Work task: Write out the listing below in full and exactly, leaving out every picture.

Dataset content:
__________
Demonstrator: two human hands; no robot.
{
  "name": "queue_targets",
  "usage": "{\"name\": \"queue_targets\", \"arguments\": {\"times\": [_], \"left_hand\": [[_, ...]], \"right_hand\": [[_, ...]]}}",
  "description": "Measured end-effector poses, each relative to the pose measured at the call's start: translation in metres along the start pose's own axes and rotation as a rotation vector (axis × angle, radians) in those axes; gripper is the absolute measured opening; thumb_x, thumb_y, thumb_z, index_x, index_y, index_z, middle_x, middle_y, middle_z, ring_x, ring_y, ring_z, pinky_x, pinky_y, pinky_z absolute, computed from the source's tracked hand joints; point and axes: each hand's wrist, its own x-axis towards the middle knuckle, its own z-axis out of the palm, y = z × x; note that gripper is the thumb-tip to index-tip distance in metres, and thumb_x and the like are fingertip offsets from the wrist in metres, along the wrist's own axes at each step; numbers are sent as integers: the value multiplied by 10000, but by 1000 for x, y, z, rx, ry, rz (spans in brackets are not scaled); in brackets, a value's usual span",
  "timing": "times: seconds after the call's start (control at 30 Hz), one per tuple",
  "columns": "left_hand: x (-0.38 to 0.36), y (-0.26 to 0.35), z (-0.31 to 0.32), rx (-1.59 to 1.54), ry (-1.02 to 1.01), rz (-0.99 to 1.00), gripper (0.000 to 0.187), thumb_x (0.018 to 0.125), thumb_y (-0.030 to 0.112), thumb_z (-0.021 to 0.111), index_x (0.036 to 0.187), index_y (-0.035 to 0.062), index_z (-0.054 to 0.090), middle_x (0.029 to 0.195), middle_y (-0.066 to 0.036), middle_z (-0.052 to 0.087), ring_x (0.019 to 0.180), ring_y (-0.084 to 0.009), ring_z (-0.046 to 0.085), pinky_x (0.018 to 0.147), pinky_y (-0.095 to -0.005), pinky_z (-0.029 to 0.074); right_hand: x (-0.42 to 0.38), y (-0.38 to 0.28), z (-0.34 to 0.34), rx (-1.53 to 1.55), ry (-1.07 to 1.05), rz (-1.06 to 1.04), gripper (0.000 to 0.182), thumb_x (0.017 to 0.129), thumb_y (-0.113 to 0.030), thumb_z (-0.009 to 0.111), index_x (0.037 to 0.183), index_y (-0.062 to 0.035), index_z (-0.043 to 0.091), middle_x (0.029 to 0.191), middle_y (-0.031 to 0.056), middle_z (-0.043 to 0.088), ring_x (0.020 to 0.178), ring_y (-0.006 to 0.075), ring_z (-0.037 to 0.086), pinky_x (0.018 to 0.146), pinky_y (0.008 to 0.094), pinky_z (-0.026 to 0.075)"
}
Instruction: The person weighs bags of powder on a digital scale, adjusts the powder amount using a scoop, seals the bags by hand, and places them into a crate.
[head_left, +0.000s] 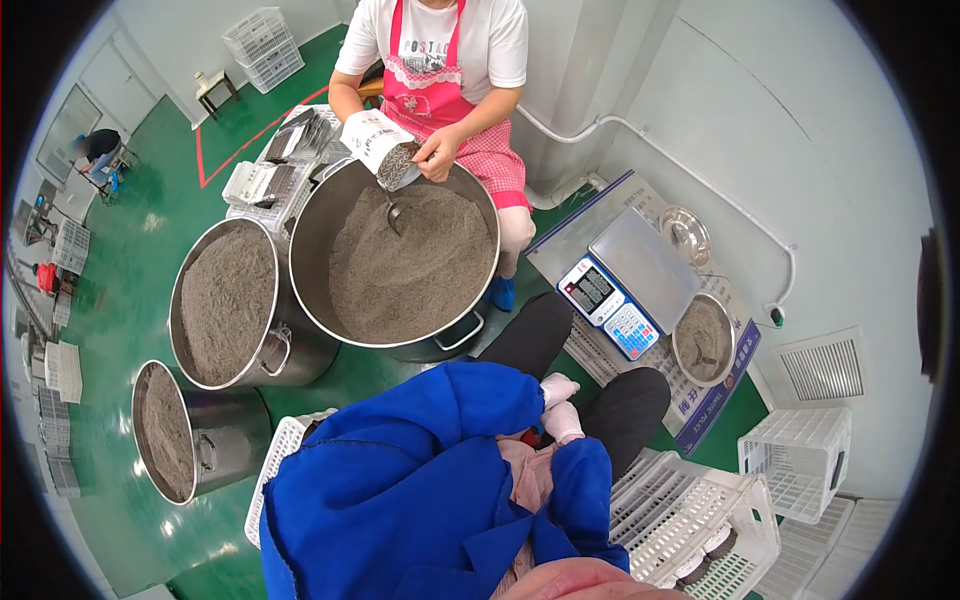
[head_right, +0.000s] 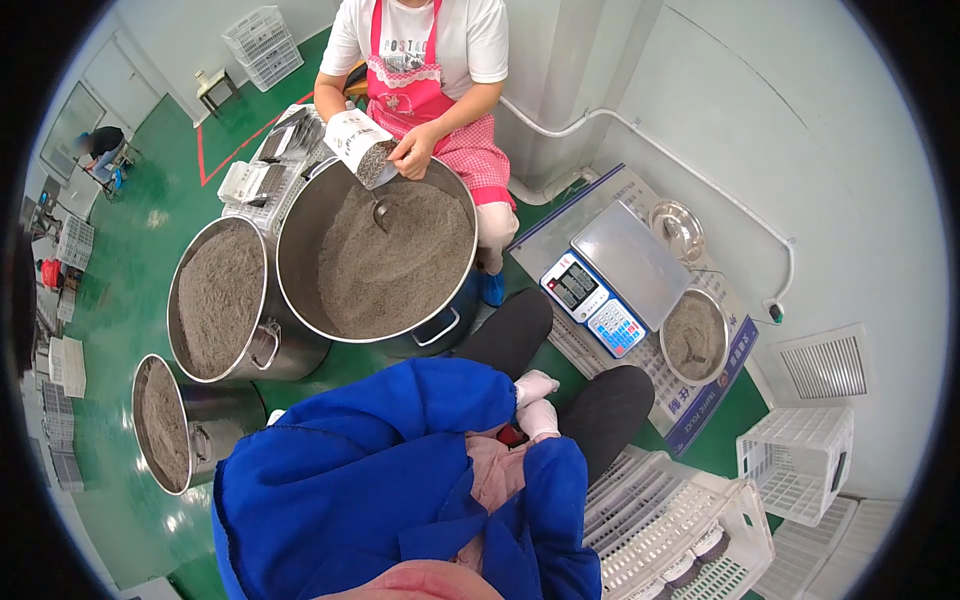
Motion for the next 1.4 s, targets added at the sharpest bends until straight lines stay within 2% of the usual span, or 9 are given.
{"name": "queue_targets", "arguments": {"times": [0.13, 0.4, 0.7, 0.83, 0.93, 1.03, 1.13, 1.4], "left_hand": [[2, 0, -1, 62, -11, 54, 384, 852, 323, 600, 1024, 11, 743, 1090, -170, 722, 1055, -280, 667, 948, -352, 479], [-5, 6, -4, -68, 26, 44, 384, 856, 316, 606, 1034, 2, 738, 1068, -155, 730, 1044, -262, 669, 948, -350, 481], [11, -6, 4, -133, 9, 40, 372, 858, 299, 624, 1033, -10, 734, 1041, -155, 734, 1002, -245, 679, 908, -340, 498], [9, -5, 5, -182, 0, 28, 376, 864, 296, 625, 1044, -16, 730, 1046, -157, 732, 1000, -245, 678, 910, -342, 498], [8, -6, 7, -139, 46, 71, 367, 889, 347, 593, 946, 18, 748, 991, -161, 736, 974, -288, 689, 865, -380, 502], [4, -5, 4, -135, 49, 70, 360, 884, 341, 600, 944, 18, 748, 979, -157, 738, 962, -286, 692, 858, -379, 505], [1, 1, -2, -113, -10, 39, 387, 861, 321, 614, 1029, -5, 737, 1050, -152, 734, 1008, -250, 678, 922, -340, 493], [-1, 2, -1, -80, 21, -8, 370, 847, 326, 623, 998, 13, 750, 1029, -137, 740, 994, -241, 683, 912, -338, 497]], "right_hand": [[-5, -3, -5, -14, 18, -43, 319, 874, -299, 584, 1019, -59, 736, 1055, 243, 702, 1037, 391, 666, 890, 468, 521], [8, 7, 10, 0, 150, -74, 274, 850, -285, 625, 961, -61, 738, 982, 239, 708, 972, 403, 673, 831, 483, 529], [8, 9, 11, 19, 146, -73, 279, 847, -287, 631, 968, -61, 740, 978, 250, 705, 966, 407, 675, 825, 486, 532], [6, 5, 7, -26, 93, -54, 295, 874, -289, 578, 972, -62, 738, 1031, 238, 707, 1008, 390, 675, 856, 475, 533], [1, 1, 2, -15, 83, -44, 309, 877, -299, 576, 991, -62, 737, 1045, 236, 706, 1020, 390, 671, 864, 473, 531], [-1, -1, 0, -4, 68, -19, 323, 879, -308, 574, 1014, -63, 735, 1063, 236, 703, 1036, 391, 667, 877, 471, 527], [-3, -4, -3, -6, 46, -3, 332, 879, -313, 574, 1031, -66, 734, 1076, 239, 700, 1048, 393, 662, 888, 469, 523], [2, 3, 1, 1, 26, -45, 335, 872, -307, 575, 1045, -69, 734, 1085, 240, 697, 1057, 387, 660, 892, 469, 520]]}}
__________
Completed task:
Demonstrator: two human hands; no robot.
{
  "name": "queue_targets",
  "usage": "{\"name\": \"queue_targets\", \"arguments\": {\"times\": [_], \"left_hand\": [[_, ...]], \"right_hand\": [[_, ...]]}}",
  "description": "Measured end-effector poses, each relative to the pose measured at the call's start: translation in metres along the start pose's own axes and rotation as a rotation vector (axis × angle, radians) in those axes; gripper is the absolute measured opening; thumb_x, thumb_y, thumb_z, index_x, index_y, index_z, middle_x, middle_y, middle_z, ring_x, ring_y, ring_z, pinky_x, pinky_y, pinky_z absolute, computed from the source's tracked hand joints; point and axes: each hand's wrist, its own x-axis towards the middle knuckle, its own z-axis out of the palm, y = z × x; note that gripper is the thumb-tip to index-tip distance in metres, and thumb_x and the like are fingertip offsets from the wrist in metres, along the wrist's own axes at each step; numbers are sent as integers: the value multiplied by 10000, but by 1000 for x, y, z, rx, ry, rz (spans in brackets are not scaled); in brackets, a value's usual span",
  "timing": "times: seconds after the call's start (control at 30 Hz), one per tuple",
  "columns": "left_hand: x (-0.38 to 0.36), y (-0.26 to 0.35), z (-0.31 to 0.32), rx (-1.59 to 1.54), ry (-1.02 to 1.01), rz (-0.99 to 1.00), gripper (0.000 to 0.187), thumb_x (0.018 to 0.125), thumb_y (-0.030 to 0.112), thumb_z (-0.021 to 0.111), index_x (0.036 to 0.187), index_y (-0.035 to 0.062), index_z (-0.054 to 0.090), middle_x (0.029 to 0.195), middle_y (-0.066 to 0.036), middle_z (-0.052 to 0.087), ring_x (0.019 to 0.180), ring_y (-0.084 to 0.009), ring_z (-0.046 to 0.085), pinky_x (0.018 to 0.147), pinky_y (-0.095 to -0.005), pinky_z (-0.029 to 0.074); right_hand: x (-0.42 to 0.38), y (-0.38 to 0.28), z (-0.34 to 0.34), rx (-1.53 to 1.55), ry (-1.07 to 1.05), rz (-1.06 to 1.04), gripper (0.000 to 0.182), thumb_x (0.017 to 0.129), thumb_y (-0.113 to 0.030), thumb_z (-0.009 to 0.111), index_x (0.037 to 0.183), index_y (-0.062 to 0.035), index_z (-0.043 to 0.091), middle_x (0.029 to 0.191), middle_y (-0.031 to 0.056), middle_z (-0.043 to 0.088), ring_x (0.020 to 0.178), ring_y (-0.006 to 0.075), ring_z (-0.037 to 0.086), pinky_x (0.018 to 0.146), pinky_y (0.008 to 0.094), pinky_z (-0.026 to 0.075)"
}
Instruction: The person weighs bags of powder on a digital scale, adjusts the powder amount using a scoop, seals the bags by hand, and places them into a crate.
[head_left, +0.000s] 
[head_right, +0.000s] 
Motion for the next 1.4 s, targets added at the sharpest bends until straight lines stay within 2% of the usual span, or 9 are given.
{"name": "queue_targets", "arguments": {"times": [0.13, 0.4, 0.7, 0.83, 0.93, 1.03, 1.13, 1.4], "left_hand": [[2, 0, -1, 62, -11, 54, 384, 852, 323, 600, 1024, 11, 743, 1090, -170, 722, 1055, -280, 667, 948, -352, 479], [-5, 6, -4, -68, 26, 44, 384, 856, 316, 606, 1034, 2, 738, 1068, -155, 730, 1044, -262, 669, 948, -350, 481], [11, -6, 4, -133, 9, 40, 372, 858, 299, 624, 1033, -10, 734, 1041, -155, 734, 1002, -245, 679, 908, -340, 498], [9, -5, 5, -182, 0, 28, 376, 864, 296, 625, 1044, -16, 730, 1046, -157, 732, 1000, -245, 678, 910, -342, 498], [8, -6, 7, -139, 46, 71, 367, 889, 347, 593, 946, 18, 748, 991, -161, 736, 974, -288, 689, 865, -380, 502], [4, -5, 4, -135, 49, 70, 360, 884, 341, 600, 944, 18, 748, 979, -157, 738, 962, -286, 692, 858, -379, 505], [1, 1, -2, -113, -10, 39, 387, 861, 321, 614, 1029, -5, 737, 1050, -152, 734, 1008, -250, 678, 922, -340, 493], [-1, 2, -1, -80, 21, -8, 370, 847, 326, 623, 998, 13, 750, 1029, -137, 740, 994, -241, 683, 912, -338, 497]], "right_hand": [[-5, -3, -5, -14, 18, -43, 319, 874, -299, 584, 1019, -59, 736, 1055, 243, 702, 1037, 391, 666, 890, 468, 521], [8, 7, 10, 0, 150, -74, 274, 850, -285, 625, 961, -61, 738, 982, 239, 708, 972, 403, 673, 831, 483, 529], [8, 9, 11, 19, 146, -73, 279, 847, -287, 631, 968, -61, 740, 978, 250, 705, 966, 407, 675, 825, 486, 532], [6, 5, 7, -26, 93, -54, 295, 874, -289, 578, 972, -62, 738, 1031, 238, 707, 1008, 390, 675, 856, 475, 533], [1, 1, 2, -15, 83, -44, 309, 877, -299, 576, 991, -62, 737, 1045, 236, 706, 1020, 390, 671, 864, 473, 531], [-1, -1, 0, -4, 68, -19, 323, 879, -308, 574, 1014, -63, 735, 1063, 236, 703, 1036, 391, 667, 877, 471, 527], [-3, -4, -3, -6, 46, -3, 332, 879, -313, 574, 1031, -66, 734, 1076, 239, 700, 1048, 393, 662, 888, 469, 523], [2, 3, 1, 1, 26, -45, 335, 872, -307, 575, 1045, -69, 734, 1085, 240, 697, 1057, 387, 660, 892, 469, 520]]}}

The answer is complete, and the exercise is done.